**EXERCISE AIM:**
Repeat the listing below word for word, minus the pictures.

**SOURCE MATERIAL:**
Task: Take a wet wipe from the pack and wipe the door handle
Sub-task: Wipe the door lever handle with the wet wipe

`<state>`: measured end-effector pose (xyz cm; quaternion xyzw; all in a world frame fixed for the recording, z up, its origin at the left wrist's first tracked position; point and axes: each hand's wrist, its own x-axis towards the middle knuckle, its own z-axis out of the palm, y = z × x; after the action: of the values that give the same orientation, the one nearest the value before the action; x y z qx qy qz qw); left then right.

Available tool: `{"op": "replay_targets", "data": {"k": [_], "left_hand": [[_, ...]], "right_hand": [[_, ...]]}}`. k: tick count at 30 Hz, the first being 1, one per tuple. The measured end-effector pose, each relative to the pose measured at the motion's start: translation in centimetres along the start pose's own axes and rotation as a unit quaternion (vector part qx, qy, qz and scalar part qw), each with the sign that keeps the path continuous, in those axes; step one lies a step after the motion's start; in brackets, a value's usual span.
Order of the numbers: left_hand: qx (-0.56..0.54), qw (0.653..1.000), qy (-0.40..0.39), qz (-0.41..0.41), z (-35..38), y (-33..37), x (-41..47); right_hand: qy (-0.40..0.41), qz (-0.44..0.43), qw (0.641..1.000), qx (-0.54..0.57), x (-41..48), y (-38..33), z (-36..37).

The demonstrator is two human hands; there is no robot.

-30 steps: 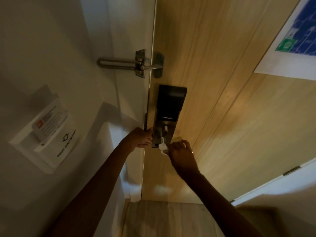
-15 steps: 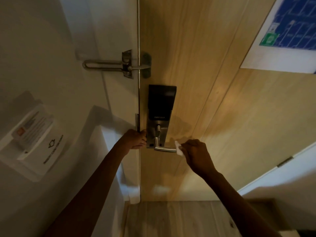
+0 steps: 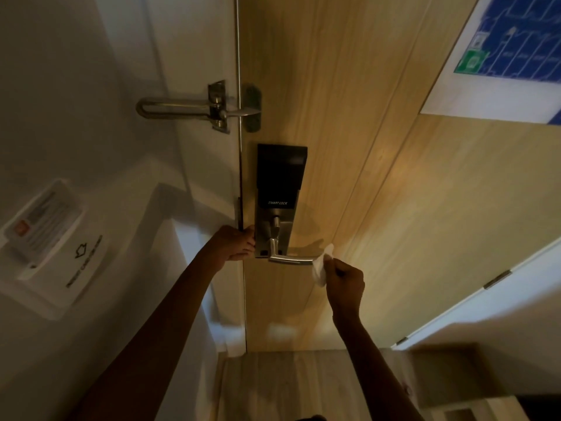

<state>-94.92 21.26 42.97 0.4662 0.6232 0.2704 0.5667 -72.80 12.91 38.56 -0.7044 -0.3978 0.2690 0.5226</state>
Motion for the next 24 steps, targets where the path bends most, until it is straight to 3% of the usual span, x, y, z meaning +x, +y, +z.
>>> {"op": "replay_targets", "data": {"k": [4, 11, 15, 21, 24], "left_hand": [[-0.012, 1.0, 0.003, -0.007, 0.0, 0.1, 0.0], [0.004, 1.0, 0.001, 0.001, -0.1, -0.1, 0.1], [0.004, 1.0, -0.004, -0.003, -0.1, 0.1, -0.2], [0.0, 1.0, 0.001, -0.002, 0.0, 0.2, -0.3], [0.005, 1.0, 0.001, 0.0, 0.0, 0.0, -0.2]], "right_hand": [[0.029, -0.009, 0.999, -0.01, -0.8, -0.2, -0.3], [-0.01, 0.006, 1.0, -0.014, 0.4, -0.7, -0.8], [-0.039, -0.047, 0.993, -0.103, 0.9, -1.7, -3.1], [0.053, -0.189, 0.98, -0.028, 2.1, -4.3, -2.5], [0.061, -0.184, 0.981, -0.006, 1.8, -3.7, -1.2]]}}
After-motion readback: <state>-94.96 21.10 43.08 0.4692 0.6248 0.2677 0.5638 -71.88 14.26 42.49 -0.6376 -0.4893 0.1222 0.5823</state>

**ANSWER SECTION:**
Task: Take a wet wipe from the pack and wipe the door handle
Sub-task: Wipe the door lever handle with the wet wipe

`<state>`: measured end-effector pose (xyz cm; quaternion xyzw; all in a world frame fixed for the recording, z up, its origin at the left wrist's first tracked position; point and axes: each hand's wrist, its own x-axis towards the middle knuckle, its own z-axis out of the palm, y = z × x; after the action: of the values that give the same orientation, the one nearest the value before the action; x y z qx qy qz qw); left then right.

Available tool: `{"op": "replay_targets", "data": {"k": [_], "left_hand": [[_, ...]], "right_hand": [[_, ...]]}}`. k: tick count at 30 Hz, the first being 1, one per tuple. The measured end-effector pose, each relative to the pose measured at the motion's start: translation in centimetres along the start pose's own axes and rotation as a unit quaternion (vector part qx, qy, qz and scalar part qw), each with the sign that keeps the path continuous, in those axes; step one lies a step after the motion's start; in brackets, a value's usual span.
Order of the numbers: left_hand: qx (-0.56..0.54), qw (0.653..1.000), qy (-0.40..0.39), qz (-0.41..0.41), z (-35..38), y (-33..37), x (-41..47); right_hand: qy (-0.40..0.41), qz (-0.44..0.43), qw (0.641..1.000), qx (-0.54..0.57), x (-41..48), y (-38..33), z (-36..37).

The demonstrator is two human hands; there is no robot.

-30 steps: 
-15 steps: 
+0 steps: 

<state>-94.92 21.26 42.97 0.4662 0.6232 0.2704 0.5667 -72.80 12.91 38.56 -0.7044 -0.3978 0.2690 0.5226</state>
Motion for the next 24 steps, targets where the path bends most, until it is straight to 3% of the usual span, x, y, z meaning +x, +y, +z.
>>> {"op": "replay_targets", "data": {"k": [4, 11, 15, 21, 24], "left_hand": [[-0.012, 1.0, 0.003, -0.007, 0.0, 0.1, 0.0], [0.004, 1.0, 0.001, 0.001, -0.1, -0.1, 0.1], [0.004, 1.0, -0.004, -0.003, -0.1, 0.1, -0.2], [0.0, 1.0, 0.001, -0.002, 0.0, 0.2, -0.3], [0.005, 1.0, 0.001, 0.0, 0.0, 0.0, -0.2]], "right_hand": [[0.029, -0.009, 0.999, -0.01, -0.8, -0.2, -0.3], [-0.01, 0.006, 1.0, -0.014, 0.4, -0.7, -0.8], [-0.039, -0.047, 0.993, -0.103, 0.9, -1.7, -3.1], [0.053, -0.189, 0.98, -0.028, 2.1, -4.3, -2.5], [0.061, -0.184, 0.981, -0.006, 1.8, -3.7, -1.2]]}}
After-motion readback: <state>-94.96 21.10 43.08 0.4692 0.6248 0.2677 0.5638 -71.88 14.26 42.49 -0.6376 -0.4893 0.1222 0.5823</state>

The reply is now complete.